De ses vrais prénoms Renée Marcelle, elle avait choisi de porter le surnom dont sa mère l’affublait depuis son enfance. Décédée aujourd’hui à l’âge de 96 ans, « Zizi » Jeanmaire reste éternellement associée à son art de la danse qu’elle magnifiait de manière fusionnelle avec le chorégraphe Roland Petit. Ils se connaissaient depuis l’âge de 9 ans et avaient commencé une carrière au sein du corps de ballet de l’Opéra de Paris. Mais, tous deux épris de liberté et guidés par une soif artistique peu compatible avec des schémas préexistants, ils décident de danser de leurs propres jambes. En 1949, ils créent Carmen, sur la musique de Bizet. Puis, en 1950, vient La Croqueuse de diamants, sur une musique de Jean-Michel Damase et un texte de Raymond Queneau. Deux ballets emblématiques d’un couple au tempérament de feu prêt à repousser les frontières du genre par leur audace et leur modernité. C’est le début de la célébrité, y compris à Londres et à Broadway.
Repérée par Hollywood pour son « body », ses compétences de ballerine et son exotisme « à la française », elle est engagée pour jouer, en 1952, dans Hans Christian Andersen – la version française du titre lui est plus reconnaissante et complète : et la Danseuse. Puis, en 1956, elle partage l’affiche du film Anything Goes (Quadrille d’amour en version française), avec Bing Crosby, Mitzi Gaynor et Donald O’Connor.
Pour ces films, c’est Roland Petit qui signe les numéros dansés.
Entre les deux tournages, en 1953, elle se brouille avec Petit (une fois de plus…) et repart pour Broadway créer The Girl in Pink Tights, une comédie musicale signée Sigmund Romberg (musique), Leo Robin (paroles) et Jerome Chodorov et Joseph Fields (livret). Même si le spectacle ne tient l’affiche que 115 représentations de mars à juin 1954, les studios hollywoodiens envisagent d’en tirer une adaptation pour le grand écran avec… Marilyn Monroe – projet qui ne se réalisera finalement pas.
Forte de cette aventure américaine – où elle a été en général créditée de son simple nom de famille : « Jeanmaire » – et réconciliée avec Petit, elle devient, dès 1956, ce qu’elle ne cessera plus d’être : la vedette d’un genre qu’ensemble ils ont rêvé de réinventer – la revue. Elle s’y épanouit en s’appropriant l’univers du music-hall, en revisitant ses possibilités, en lui donnant un ton personnel et inimitable. C’est en 1961 à l’Alhambra que naît le numéro qui la rendra à la fois populaire et inoubliable : « Mon truc en plumes », de Bernard Dimey et Jean Constantin, dans des costumes d’Yves Saint Laurent.
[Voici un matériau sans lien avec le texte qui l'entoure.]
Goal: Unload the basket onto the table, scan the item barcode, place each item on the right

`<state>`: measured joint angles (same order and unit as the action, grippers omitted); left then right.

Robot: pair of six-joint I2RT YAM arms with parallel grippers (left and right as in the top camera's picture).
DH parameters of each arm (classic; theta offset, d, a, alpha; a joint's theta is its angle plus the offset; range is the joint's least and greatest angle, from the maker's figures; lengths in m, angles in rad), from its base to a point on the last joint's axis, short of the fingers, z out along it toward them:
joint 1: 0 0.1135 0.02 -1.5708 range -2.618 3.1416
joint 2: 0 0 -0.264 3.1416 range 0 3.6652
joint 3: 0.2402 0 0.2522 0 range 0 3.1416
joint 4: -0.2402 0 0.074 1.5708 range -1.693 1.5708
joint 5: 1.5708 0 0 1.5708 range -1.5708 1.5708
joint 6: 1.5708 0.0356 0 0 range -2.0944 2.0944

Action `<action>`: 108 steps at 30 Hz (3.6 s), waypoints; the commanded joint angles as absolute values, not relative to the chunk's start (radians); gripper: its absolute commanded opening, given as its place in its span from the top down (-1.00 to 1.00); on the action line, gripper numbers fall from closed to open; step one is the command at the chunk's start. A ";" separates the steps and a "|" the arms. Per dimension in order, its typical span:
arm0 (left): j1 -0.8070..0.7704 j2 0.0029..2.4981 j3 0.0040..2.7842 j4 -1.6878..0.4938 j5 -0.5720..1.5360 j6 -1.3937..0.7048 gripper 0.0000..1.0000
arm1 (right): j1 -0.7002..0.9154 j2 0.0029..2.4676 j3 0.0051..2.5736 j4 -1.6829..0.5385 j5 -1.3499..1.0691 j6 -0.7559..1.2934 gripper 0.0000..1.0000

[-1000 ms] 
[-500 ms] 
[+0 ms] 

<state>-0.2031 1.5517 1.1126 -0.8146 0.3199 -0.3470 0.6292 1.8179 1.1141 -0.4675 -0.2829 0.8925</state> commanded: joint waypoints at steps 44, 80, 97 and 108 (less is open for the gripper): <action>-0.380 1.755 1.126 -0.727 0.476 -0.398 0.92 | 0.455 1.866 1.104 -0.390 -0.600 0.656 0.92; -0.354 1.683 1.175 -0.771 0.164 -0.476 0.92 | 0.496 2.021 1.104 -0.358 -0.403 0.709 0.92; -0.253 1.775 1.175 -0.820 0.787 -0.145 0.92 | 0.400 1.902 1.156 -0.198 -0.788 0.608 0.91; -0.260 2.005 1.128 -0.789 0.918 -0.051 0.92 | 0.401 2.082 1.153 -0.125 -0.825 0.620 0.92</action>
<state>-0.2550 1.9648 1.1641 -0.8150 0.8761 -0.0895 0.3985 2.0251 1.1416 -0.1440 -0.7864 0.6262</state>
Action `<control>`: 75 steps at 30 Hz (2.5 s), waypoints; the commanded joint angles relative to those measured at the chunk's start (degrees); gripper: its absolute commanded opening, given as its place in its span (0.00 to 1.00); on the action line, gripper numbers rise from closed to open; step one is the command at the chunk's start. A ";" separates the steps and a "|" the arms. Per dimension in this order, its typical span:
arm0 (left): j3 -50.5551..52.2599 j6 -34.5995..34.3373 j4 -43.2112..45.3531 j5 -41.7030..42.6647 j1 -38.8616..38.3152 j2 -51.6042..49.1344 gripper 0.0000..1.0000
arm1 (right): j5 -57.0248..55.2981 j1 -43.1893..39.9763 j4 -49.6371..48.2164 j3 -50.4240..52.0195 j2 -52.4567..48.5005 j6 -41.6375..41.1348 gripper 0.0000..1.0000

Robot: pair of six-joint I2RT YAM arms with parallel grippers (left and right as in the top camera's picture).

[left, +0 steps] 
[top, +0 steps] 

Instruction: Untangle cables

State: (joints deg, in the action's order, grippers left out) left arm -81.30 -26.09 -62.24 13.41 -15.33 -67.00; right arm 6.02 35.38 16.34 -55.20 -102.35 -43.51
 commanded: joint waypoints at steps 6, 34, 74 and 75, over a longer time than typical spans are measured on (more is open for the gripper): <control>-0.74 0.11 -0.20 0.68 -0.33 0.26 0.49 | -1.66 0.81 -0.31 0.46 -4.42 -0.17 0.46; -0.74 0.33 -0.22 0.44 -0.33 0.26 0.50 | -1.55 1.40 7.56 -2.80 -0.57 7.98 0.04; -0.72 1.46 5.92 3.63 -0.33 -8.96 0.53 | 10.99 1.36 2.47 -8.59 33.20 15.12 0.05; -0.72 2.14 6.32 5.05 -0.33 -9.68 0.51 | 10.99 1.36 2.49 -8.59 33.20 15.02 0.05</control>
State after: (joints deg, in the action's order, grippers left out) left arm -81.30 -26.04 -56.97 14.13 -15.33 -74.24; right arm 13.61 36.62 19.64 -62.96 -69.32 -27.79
En 1981, toujours avec Petit, ils tentent, à Broadway, de redonner vie à Can-Can, la comédie musicale de Cole Porter de 1953. Mais leur talent ne suffit pas à surmonter – comme beaucoup s’accordent à le dire – la médiocrité de l’œuvre ; c’est un flop retentissant : seulement cinq représentations.
En 2000, à 76 ans et la silhouette impeccable, elle revient pour un tour de chant dans la maison de ses débuts, qu’elle a toujours affectionnée, l’Opéra de Paris, qui l’accueille à l’amphithéâtre Bastille pour offrir une dernière fois ses Gainsbourg, Béart, Queneau, Ferrat et… son « Truc en plumes ».
Une cérémonie publique aura lieu en septembre pour rendre hommage à l’immense inspiratrice que fut Zizi Jeanmaire, a précisé sa fille ce matin.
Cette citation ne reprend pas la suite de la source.